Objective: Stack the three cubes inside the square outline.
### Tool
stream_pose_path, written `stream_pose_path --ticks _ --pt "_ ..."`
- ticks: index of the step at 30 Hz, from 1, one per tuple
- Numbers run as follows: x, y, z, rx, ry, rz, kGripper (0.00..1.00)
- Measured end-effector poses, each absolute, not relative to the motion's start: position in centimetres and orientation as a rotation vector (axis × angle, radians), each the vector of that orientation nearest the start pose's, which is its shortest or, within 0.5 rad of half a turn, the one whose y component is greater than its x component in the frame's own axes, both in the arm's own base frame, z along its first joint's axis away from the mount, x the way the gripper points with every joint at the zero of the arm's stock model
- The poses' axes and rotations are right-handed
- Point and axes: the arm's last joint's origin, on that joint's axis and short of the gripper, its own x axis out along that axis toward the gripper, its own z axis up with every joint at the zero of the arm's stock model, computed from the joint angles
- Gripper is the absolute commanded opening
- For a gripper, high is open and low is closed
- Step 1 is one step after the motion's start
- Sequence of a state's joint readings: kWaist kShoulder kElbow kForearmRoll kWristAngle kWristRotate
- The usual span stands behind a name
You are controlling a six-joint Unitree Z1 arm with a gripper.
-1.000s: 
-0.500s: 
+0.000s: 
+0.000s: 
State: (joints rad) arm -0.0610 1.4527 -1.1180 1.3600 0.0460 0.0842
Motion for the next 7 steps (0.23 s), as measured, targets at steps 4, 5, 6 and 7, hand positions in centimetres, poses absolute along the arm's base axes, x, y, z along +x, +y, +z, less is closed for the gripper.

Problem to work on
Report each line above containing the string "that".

Response area
- Measured end-effector poses, each absolute, not relative to the motion's start: position in centimetres and orientation as a rotation vector (axis × angle, radians), each the vector of that orientation nearest the start pose's, which is its shortest or, within 0.5 rad of half a turn, the one whose y component is greater than its x component in the frame's own axes, both in the arm's own base frame, z along its first joint's axis away from the mount, x the way the gripper points with every joint at the zero of the arm's stock model
- Point and axes: the arm's last joint's origin, on that joint's axis and short of the gripper, its own x axis out along that axis toward the gripper, its own z axis up with every joint at the zero of the arm's stock model, computed from the joint angles

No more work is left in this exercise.